Selain itu hal yang menarik, di bagian ini mengemuakan soal pentingnya UU Kepenjaraan dan urusan penjara semestinya masuk hukum tata pemerintahan. Yang memutuskan perampasan kemerdekaan adalah pengadilan, dipenjarakan atas perintah jaksa, akan tetapi bagaimana hubungan negara dan orang-orang hukaman masuk dalam lingkungan tata pemerintahan. Negara punya kewajiban mewujudkan politik penjara, sebagaimana di alam merdeka, negara wajib menjamin hak-hak warga negaranya. Begitu pula di penjara, berlaku pula semboyan ”yang memerintah hukum” dan ”kedaulatan rakyat” yang mengandung arti negara tidak boleh merampas hak-hak warga negara di penjara. Hak-hak ini harus dijamin dari kesewenang-wenangan pegawai penjara sebagai aparat negara. ”Oleh karena itu maka dalam penutupan tidak boleh dirampas lebih dari pada apa yang disebut dalam undang-undang atau keputusan yang timbul dari undang-undang itu” kata Freudenthal. Artinya hukuman hilang kemerdekaan tidak boleh ditambah dengan hukuman badan, mati, hilang kehormatan, jiwa, dan harta benda di dalam penjara. Hanya menghilangkan kemerdekaan sejati. Namun, Koesnoen memilih jalan tengah bahwa penutupan tidak hanya penutupan, akan tetapi perlu tindakan lain untuk tercapainya tujuan pemidanaan. Selain itu ia juga mengemukan hubungan pegawai penjara dan orang-orang hukuman bukan berdasarkan hak dan kewajiban, akan tetapi sebagaimana bapak-ibu terhadap anak-anaknya. Mengenai hak-hak, kata Koesnoen tetap juga harus diberikan asalkan tidak mengganggu hubungan kepercayaan kedua belah pihak.

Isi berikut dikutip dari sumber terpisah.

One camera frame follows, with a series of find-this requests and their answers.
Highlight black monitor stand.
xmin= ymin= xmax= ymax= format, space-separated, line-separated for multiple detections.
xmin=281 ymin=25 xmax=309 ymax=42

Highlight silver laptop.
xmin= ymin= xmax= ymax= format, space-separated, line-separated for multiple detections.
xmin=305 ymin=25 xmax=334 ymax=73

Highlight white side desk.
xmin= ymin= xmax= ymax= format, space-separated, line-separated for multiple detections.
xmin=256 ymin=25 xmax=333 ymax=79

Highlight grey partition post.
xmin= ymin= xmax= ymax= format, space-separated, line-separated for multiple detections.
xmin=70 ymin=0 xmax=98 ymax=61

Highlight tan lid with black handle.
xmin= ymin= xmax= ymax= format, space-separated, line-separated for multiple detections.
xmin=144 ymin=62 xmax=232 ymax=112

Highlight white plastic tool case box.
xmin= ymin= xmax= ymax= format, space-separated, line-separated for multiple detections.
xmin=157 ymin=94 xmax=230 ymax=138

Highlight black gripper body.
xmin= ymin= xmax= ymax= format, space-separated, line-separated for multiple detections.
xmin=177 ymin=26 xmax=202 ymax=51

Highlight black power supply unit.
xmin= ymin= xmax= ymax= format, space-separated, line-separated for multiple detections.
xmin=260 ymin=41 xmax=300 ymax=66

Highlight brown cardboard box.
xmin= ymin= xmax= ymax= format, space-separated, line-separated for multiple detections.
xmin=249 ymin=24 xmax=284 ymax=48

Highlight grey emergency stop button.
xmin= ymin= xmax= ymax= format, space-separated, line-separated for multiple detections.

Selanjutnya juga mengemukakan sejarah penjara di Batavia (Indonesia) yang mengambil tulisan A. Hellema pada 1936. Selain soal isu utama penjara dan politik kriminal, di buku terdapat dua tema besar yang rugi dilewatkan yaitu mengenai tema ”Asas Hukum Pidana” dan ”Ilmu Pidana” . Di bagian ini hampir mencapai separoh halaman buku ini. Persoalan yang dibahas banyak ditemukan dalam buku-buku ilmu hukum pidana pada umumnya. Yang berbeda, ia memberi ruang pembahasan mendalam mengenai hukuman hilang kemerdekaan, terutama sejarahnya dengan lengkap dan perbandingan berbagai sistem pemidanaan dan pandangan Koesnoen sendiri. Buku ini juga dilengkapi tulisan Prof. Mr. R.P. Notosusanto dan S. Tondokosoemoe yang membuat karya ini lebih menarik dan kaya pengalaman pelaku pembinaan penghuni penjara.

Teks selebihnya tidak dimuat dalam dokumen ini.